Aim of the task: The required output is the line that contains "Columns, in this" through the last line of the data, retyped verbatim and with nothing added.

Data below:

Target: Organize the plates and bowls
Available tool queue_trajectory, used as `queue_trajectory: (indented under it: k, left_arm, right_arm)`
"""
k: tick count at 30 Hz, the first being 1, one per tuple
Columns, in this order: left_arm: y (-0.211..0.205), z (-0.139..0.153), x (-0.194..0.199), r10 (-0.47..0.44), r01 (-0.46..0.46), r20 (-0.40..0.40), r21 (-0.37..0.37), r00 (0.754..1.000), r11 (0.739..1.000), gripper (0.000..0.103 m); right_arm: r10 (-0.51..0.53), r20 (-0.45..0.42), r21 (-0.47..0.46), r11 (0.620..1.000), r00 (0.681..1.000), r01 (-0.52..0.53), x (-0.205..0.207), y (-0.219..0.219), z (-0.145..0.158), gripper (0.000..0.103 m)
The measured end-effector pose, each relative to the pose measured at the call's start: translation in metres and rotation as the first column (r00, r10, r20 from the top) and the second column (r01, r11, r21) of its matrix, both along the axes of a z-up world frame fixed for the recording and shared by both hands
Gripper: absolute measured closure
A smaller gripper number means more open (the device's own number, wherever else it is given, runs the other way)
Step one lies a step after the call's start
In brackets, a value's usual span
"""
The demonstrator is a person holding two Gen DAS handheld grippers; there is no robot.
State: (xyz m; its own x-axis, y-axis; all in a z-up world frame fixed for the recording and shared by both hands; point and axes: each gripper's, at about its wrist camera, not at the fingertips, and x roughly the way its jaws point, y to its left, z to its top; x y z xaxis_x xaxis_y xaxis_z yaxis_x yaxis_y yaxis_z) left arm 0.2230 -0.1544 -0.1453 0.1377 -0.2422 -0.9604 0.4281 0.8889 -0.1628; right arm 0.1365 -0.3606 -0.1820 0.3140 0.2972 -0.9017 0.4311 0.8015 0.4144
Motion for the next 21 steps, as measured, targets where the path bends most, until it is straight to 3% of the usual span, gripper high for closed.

Result of this exercise:
Columns, in this order: left_arm: y (-0.211..0.205), z (-0.139..0.153), x (-0.194..0.199), r10 (-0.47..0.44), r01 (-0.46..0.46), r20 (-0.40..0.40), r21 (-0.37..0.37), r00 (0.754..1.000), r11 (0.739..1.000), gripper (0.000..0.103 m); right_arm: r10 (-0.51..0.53), r20 (-0.45..0.42), r21 (-0.47..0.46), r11 (0.620..1.000), r00 (0.681..1.000), r01 (-0.52..0.53), x (-0.205..0.207), y (-0.219..0.219), z (-0.145..0.158), gripper (0.000..0.103 m)
The measured end-effector pose, each relative to the pose measured at the call's start: translation in metres and rotation as the first column (r00, r10, r20 from the top) and the second column (r01, r11, r21) of its matrix, both along the axes of a z-up world frame fixed for the recording and shared by both hands
Gripper: absolute measured closure
A smaller gripper number means more open (the device's own number, wherever else it is given, runs the other way)
Step one lies a step after the call's start
In brackets, a value's usual span
"""
The demonstrator is a person holding two Gen DAS handheld grippers; there is no robot.
State: (xyz m; its own x-axis, y-axis; all in a z-up world frame fixed for the recording and shared by both hands; point and axes: each gripper's, at about its wrist camera, not at the fingertips, and x roughly the way its jaws point, y to its left, z to its top; x y z xaxis_x xaxis_y xaxis_z yaxis_x yaxis_y yaxis_z) left arm 0.2230 -0.1544 -0.1453 0.1377 -0.2422 -0.9604 0.4281 0.8889 -0.1628; right arm 0.1365 -0.3606 -0.1820 0.3140 0.2972 -0.9017 0.4311 0.8015 0.4144
Motion for the next 21 steps, as measured, targets where the path bends most, until it is straight to 3% of the usual span, gripper high for closed.

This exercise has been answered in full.